River's Edge park called 'first-class'

 

Officials tout milestone in revitalization effort

By John Laidler, Globe Correspondent | September 6, 2007

 

The construction of a new public park on the Malden River is being hailed by local officials as a milestone in their decade-old effort to revitalize former industrial land on both sides of the river.

Preotle, Lane & Associates, the New York-based master developer of the River's Edge project, is nearing completion of the 10-acre park, which includes looped paths, lights, granite walls, and newly planted trees and shrubs, as well as a boathouse constructed last year by Tufts University for its crew program.

River's Edge is a joint development effort by Everett, Malden, and Medford to bring jobs and recreational opportunities to 200 acres of riverfront land in the three cities.

Apart from the state's reconstruction of the roadway bordering the park -- Commercial Street in Malden and River's Edge Drive (formerly Corporation Way) in Medford -- the construction of the park, now about 85 percent complete, marks the first tangible sign of activity for the project. The park is within the 30-acre Medford portion of the site, whose redevelopment marks the first phase of River's Edge.

"It's truly a first-class riverfront park," said Malden Mayor Richard C. Howard, noting the tons of fill and old tires that have been removed from the site, replaced by "beautiful pathways and a brand new landscaping plan and granite seating areas." He said the opening up of the land has yielded "just an incredible scenic vista" of the river.

Mayor Michael J. McGlynn of Medford said that the park "looks magnificent," noting that it has as many as 10,000 shrubs, along with grass and trees. He also noted the 2-foot-wide row of rosebushes adjacent to the river that he said serves both an aesthetic function and a practical one of keeping people from venturing too close to the water.

Even as they celebrate creation of the waterfront park --and the pending construction of a smaller athletic field area abutting the roadway on the Medford site --officials from the three cities are awaiting what they hope will be the start soon of the project's first building construction.

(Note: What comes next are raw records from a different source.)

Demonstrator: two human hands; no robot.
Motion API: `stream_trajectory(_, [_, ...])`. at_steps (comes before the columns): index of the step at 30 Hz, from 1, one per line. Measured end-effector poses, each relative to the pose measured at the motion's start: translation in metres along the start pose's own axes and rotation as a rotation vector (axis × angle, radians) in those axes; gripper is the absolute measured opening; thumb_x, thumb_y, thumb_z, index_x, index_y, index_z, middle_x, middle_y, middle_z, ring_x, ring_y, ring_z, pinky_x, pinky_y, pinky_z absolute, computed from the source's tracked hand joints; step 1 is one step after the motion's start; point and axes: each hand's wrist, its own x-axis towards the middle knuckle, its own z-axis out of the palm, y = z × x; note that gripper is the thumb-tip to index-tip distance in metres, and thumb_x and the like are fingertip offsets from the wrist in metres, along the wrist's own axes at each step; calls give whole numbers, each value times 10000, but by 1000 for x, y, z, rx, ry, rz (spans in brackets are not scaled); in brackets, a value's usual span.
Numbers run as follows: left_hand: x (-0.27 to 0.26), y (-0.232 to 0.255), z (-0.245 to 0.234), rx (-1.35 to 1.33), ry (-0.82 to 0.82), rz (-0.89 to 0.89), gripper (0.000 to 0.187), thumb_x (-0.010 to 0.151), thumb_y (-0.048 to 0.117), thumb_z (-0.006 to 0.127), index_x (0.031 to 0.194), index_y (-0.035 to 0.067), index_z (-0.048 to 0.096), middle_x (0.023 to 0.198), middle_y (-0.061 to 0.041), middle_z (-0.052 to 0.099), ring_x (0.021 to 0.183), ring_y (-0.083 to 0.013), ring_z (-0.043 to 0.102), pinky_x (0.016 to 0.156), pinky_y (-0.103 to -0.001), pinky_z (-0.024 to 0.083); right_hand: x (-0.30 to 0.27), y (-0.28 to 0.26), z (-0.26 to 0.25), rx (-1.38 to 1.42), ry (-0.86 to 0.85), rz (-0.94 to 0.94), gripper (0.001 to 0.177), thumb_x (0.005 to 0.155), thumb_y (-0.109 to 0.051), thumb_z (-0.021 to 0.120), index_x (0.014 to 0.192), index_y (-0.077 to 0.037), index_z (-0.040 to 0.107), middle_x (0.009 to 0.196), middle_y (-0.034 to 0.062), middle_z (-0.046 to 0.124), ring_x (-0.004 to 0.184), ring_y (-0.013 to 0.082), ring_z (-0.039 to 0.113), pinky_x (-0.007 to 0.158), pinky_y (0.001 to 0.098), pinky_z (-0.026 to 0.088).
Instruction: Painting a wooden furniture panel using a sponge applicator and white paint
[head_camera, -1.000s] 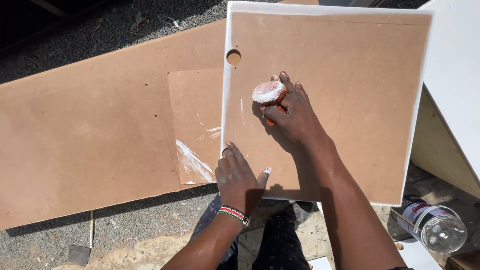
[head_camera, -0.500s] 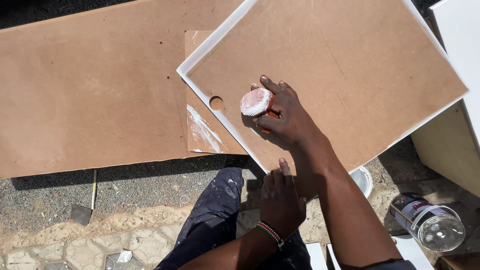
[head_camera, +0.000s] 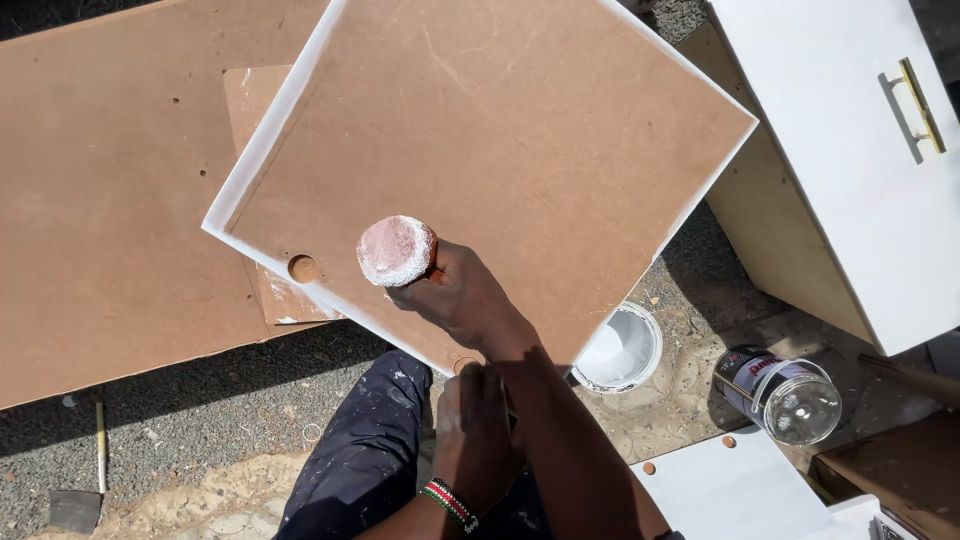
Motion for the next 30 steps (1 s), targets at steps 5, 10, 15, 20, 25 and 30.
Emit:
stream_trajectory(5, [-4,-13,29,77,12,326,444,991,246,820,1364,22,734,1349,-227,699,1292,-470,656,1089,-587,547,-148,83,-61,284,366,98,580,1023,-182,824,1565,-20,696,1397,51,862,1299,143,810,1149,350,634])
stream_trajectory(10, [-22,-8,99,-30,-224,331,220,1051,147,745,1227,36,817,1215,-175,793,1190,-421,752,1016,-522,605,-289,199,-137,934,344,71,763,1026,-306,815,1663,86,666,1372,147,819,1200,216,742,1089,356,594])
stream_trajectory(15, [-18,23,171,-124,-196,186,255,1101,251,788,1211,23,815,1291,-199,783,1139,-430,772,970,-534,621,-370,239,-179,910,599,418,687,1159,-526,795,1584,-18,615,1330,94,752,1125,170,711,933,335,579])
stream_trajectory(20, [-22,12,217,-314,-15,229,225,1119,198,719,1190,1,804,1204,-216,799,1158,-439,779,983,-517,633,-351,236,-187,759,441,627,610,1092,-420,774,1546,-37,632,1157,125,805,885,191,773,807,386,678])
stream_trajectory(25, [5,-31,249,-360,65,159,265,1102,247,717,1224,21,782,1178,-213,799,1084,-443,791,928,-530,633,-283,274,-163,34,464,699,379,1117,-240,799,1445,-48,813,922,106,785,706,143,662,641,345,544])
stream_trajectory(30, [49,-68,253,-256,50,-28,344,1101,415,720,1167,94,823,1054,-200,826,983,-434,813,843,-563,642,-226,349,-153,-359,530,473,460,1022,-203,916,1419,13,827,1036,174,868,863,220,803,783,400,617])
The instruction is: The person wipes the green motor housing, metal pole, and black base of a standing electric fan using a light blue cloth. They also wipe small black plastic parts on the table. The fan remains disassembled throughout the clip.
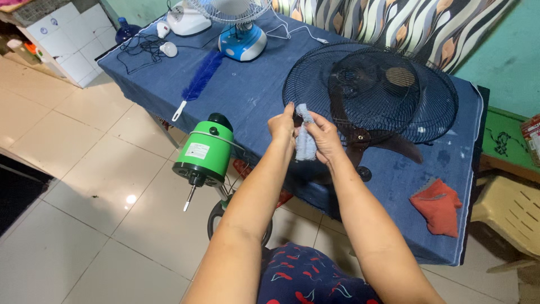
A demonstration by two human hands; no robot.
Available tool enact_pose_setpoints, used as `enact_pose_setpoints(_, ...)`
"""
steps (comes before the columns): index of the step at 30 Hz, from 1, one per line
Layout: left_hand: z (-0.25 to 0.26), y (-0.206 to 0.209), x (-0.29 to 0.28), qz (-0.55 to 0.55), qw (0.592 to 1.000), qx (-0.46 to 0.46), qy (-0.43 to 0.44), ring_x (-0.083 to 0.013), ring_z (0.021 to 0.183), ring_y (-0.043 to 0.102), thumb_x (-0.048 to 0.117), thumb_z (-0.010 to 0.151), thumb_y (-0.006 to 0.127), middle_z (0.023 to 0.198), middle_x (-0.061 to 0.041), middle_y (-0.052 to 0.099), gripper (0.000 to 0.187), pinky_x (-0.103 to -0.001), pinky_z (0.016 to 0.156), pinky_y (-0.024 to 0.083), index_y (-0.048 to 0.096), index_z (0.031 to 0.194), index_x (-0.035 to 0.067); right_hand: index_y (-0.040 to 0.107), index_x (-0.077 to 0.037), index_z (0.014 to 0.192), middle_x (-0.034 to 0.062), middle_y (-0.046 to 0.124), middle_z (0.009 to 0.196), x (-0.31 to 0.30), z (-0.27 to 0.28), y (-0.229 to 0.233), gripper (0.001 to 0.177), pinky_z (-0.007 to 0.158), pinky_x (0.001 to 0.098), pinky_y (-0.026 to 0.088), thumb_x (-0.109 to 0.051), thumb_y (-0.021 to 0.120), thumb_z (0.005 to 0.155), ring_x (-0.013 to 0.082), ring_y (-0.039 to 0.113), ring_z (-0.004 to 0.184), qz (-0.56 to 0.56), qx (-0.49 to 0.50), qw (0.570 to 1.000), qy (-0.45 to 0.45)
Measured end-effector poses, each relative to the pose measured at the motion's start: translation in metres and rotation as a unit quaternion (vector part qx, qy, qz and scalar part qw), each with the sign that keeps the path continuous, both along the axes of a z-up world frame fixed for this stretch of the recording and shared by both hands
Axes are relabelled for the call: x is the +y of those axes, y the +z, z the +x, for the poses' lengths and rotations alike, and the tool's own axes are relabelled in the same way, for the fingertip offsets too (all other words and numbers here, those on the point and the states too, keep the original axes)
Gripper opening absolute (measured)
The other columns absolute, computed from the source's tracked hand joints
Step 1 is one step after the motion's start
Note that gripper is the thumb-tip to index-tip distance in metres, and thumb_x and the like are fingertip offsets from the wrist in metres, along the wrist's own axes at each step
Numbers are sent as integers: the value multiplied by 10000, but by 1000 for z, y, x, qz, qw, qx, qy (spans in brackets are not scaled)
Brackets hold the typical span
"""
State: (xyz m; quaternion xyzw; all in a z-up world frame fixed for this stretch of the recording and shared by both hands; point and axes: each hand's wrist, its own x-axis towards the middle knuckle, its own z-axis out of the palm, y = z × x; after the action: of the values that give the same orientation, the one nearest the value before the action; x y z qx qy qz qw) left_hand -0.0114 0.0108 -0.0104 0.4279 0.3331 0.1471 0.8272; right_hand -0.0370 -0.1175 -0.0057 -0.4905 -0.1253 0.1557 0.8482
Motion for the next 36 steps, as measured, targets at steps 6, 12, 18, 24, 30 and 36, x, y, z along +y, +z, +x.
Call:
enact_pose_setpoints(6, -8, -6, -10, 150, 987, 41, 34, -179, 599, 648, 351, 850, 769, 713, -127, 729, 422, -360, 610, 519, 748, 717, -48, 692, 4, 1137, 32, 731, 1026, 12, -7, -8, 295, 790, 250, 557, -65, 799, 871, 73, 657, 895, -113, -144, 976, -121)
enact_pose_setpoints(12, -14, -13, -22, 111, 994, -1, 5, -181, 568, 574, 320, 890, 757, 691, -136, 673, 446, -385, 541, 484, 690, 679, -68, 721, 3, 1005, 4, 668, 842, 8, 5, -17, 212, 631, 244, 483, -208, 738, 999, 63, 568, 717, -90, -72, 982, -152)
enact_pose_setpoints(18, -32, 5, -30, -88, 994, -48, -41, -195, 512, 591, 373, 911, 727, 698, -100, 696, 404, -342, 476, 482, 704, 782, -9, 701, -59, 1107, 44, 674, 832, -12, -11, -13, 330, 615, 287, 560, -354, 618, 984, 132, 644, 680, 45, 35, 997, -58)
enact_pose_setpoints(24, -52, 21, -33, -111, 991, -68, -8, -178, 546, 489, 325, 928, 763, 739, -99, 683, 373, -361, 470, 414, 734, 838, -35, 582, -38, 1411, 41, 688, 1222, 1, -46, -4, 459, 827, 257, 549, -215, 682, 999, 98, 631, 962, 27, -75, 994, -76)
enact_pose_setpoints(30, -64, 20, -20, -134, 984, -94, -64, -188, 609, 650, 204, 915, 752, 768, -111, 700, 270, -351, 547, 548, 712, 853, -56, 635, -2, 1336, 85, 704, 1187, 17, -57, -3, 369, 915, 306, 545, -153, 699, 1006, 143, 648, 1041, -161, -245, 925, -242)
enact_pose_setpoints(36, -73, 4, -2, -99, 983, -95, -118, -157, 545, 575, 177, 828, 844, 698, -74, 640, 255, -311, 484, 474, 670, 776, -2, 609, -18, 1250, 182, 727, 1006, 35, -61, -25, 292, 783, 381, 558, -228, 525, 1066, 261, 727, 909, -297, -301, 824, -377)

Plans for phase one call for the development of three commercial buildings totaling 440,000 square feet, and of an approximately 200-unit residential building. John Preotle, a principal of Preotle, could not be reached this week to discuss the project. But Howard said the developer has targeted the end of the year to begin construction, and there are favorable market signs that it could happen.

"I think the market, especially on the commercial end, is probably as good as it's been in the last decade or so," Howard said. "There are lots of stories about space tightening in Boston . . . so we hope that there is enough of the market pushing out this way to be able to fill up a location like ours."

McGlynn said he anticipates a "positive announcement" in the next 30 days from Preotle about the site's development.

The Mystic Valley Development Commission, the entity created by the three cities to oversee the project, on Aug. 28 approved changes to the plans for the open space portions of phase one, including an increase in the planned size of the river park from 7.5 acres to 10 acres.

The commission is holding a public hearing next week, Wednesday at 9 a.m., in Medford City Hall on overall revisions to the site plan for phase one, which will require commission approval.

In addition to the changes to the open space plans, those revisions include shifting the site of the future buildings farther from the river, and increasing two of the commercial buildings to six stories. Previously, all three would have been four stories, according to Deborah Burke, a spokeswoman for Howard. When they began their collaboration in 1994, the three cities planned to create TeleCom City, a center of collaboration between industry, government, and the academic world in the field of telecommunications.

 In 2004, the commission shifted the focus to encompass a broader array of high-tech businesses, plus housing. The change was prompted by the downturn in telecommunications and the Romney administration's request that housing be included in the project. The development's name was changed to reflect the new focus and to draw attention to the river, whose cleanup and conversion to a recreational asset has been a key facet of the project.

The commission and Preotle signed a new agreement in 2005 incorporating the changes to the plans for the project's first phase -- including the addition of housing and the Tufts boathouse -- since an original development agreement in 2000.

In 2005, the commission finished acquiring all 30 acres of the Medford land, paving the way for development to proceed. The future of phase two --involving the redevelopment of the Everett side of the river -- has encountered a potential hurdle in the possible sale of land owned by General Electric to two steel companies.

According to Everett community development director Marzie Galazka, GE has told the city it plans to close on the sale of about 32 acres to Central Steel Supply Co., of Somerville, and the Duncan Group, an Everett steel galvanizing company, on Sept. 26.

Galazka said the city has not been presented with any plans for the site, but noted that a steel business does not fit with the types of uses envisioned for the River's Edge site. She said those uses, which are outlined in an overlay zone adopted for the site, call for multifamily development, retail, offices, and light industry.